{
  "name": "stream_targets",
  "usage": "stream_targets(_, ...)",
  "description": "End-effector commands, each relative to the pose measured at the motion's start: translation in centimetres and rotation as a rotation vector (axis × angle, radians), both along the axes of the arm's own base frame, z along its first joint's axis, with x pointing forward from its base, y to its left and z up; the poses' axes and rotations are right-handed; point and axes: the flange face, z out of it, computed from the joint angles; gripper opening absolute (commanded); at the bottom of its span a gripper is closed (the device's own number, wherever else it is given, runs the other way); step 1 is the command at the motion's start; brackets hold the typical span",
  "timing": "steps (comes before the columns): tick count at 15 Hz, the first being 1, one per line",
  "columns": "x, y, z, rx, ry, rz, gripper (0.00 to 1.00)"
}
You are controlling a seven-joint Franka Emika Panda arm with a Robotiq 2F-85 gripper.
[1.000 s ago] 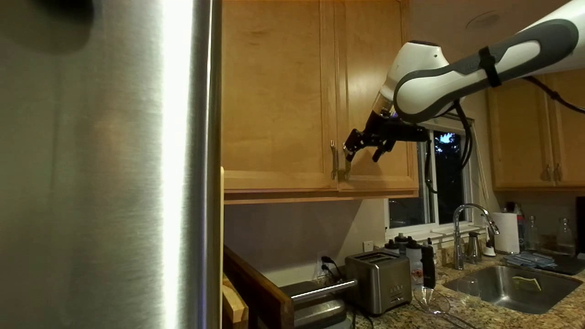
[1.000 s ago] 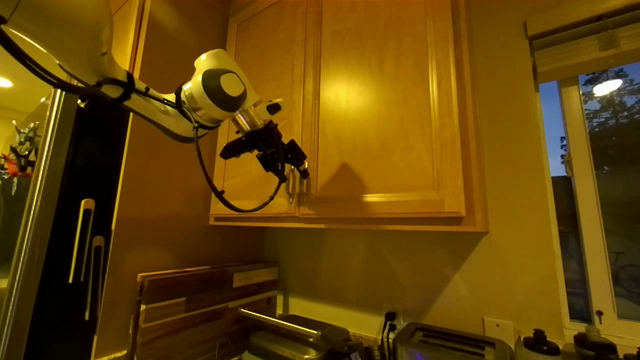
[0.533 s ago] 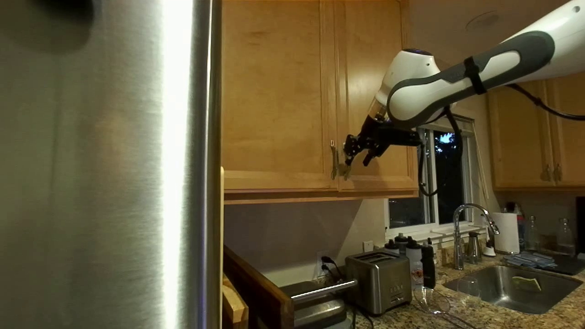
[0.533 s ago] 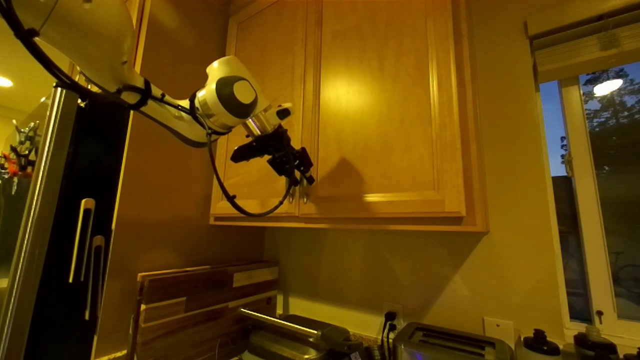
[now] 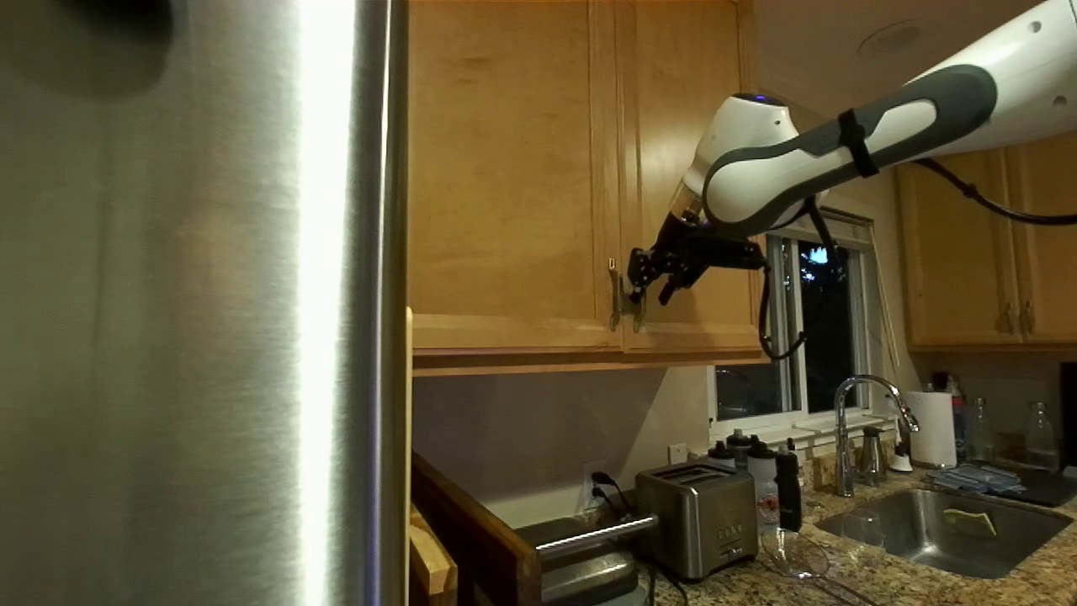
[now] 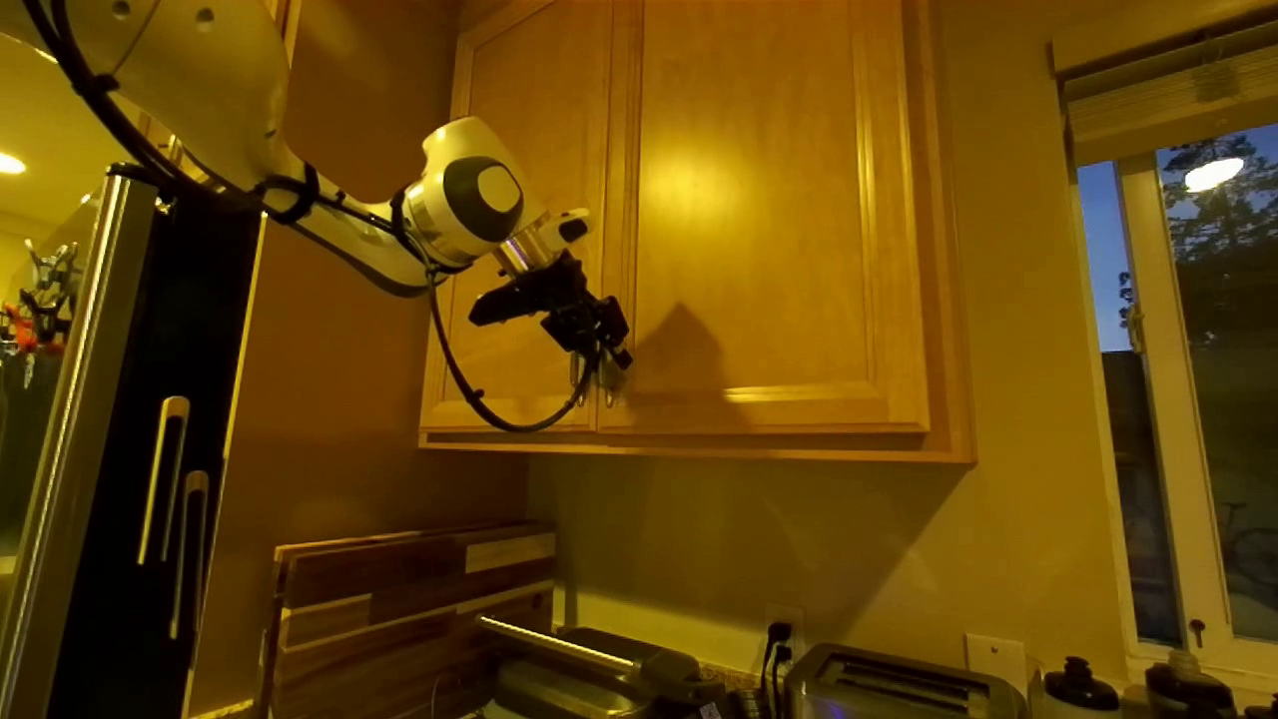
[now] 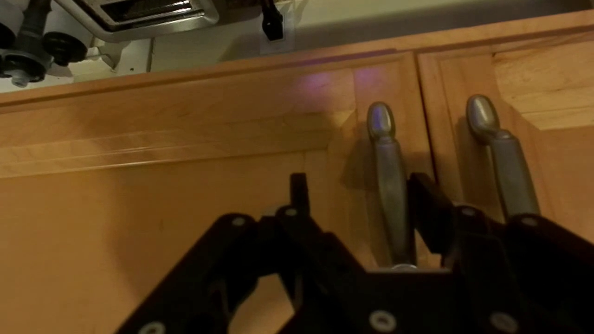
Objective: Put one of the wooden objects in the upper cabinet
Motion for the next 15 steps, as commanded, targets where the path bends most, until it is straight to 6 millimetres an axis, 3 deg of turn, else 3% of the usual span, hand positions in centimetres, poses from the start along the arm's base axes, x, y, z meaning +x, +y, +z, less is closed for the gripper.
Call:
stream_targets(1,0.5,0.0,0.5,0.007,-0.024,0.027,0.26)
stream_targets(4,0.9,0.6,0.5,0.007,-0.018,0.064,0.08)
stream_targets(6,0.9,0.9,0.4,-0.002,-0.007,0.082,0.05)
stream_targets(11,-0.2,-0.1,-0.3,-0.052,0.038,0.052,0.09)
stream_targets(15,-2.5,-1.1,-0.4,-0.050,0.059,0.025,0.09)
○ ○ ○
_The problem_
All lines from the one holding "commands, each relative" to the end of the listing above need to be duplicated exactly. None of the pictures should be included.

_Written solution_
  "description": "End-effector commands, each relative to the pose measured at the motion's start: translation in centimetres and rotation as a rotation vector (axis × angle, radians), both along the axes of the arm's own base frame, z along its first joint's axis, with x pointing forward from its base, y to its left and z up; the poses' axes and rotations are right-handed; point and axes: the flange face, z out of it, computed from the joint angles; gripper opening absolute (commanded); at the bottom of its span a gripper is closed (the device's own number, wherever else it is given, runs the other way); step 1 is the command at the motion's start; brackets hold the typical span",
  "timing": "steps (comes before the columns): tick count at 15 Hz, the first being 1, one per line",
  "columns": "x, y, z, rx, ry, rz, gripper (0.00 to 1.00)"
}
You are controlling a seven-joint Franka Emika Panda arm with a Robotiq 2F-85 gripper.
[1.000 s ago] 
[1.000 s ago] 
[0.533 s ago] 
[0.533 s ago] 
[now] 
[now] 
[now] 
Objective: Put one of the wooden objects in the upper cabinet
Motion for the next 15 steps, as commanded, targets where the path bends most, until it is straight to 6 millimetres an axis, 3 deg of turn, else 3% of the usual span, hand positions in centimetres, poses from the start along the arm's base axes, x, y, z meaning +x, +y, +z, less is closed for the gripper.
Call:
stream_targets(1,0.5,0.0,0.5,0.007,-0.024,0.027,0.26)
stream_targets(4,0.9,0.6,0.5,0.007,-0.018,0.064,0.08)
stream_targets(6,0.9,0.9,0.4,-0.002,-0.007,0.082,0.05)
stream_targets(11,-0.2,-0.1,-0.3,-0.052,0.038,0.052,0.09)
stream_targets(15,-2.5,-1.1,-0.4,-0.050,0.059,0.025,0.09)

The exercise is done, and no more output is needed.